И вот Эрнест, будучи лет тридцати двух от роду и отдавши за последние три-четыре года дань увлечениям юности, осел в Лондоне и вплотную занялся писанием. До той поры он лишь раздавал щедрые обещания, да и после того ещё года три-четыре не выходил на публику.
Жил он, как я уже говорил, очень тихо, почти ни с кем не видясь, кроме меня да трёх-четырёх друзей, с которыми я был много лет близок. У нас сформировалась маленькая компания, и вне этого кружка мой крестник вряд ли кому вообще был известен.
Деньги уходили у него большею частью на поездки; это удовольствие он позволял себе часто, но уезжал ненадолго. При всём старании он не мог потратить в год больше полутора тысяч; весь прочий свой доход он раздавал, если находился случай достойно применить деньги, или откладывал до поры, пока не появлялась оказия избавиться от них с пользой.
Я знал, что он пишет, но у нас с ним было так много мелких расхождений во мнениях о предмете, что по обоюдному молчаливому согласию предмет этот между нами упоминался редко, и я не знал, что он на самом деле уже и издавал, покуда в один прекрасный день он не явился ко мне с книгой и не объявил без обиняков, что книга — его. Я открыл её и увидел, что это серия полубогословских, полусоциальных эссе, написанных якобы шестью или семью разными людьми и рассматривающих один и тот же круг тем с разных углов зрения.
Тогда люди ещё помнили знаменитые «Эссе и обозрения»[278]
, и Эрнест нарочито придал по крайней мере двум из своих эссе несколько черт, неявно создававших впечатление, будто они написаны епископами. Все эссе были в поддержку англиканской церкви и выглядели — и по своему внутреннему духу, и по внешнему оформлению — работой доброй полудюжины мужей богатого опыта и высокого положения, решившихся из лона церкви обратиться к трудным вопросам современности с такой же дерзостью, с какой обращались к ним враги церкви извне её пределов.Там было эссе о внешних свидетельствах воскресения Христова; и другое, о брачном законодательстве наиболее выдающихся народов мира во времена прошедшие и нынешние; одно было посвящено соображениям о множестве вопросов, которые надо заново открыть и по достоинству пересмотреть, чтобы учение англиканской церкви не перестало нести в себе нравственный авторитет; ещё одно обращалось к чисто социальной теме обнищания среднего класса; ещё одно — к аутентичности, точнее, неаутентичности четвёртого Евангелия; ещё одно называлось «Иррациональный рационализм»; и ещё два-три других.
Все они были написаны броско и бесстрашно, как бы людьми, как должное воспринимающими свой авторитет; во всех принималось как данность, что церковь стремится предписывать людям веру во многое такое, чего ни один из привыкших взвешивать свидетельства принять не может; но при этом признавалось, что вместе с этими ошибками густо намешано так много высокоценной правды, что лучше в эти ошибки не влезать.
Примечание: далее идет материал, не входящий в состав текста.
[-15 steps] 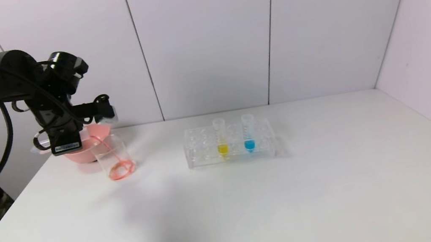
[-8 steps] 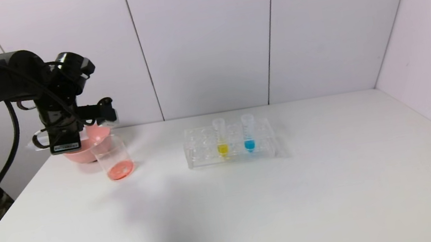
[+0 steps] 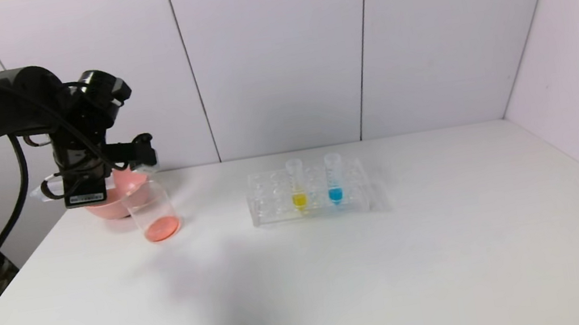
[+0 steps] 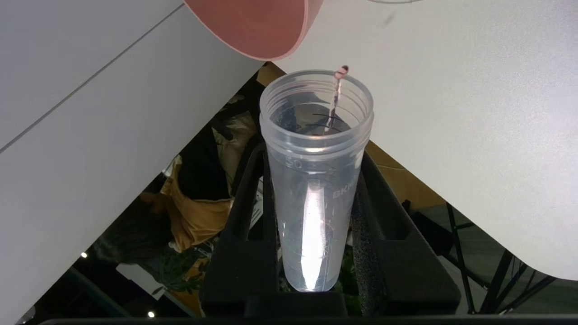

Непомерно их подчёркивать — это как сомневаться в праве королевы править страной на том основании, что Вильгельм Завоеватель был незаконнорожденным.
В одной статье утверждалось, что хотя менять слова наших молитвенников и символов веры было бы неудобно, ничего неудобного не было бы в изменении смысла, который мы вкладываем в эти слова. Именно это, говорилось там, фактически происходит в сфере законодательства, именно таким манером закон развивается и приспосабливается к новой действительности; на протяжении веков это считалось правильным и удобным методом осуществления перемен. Церкви предлагалось перенять этот метод для себя.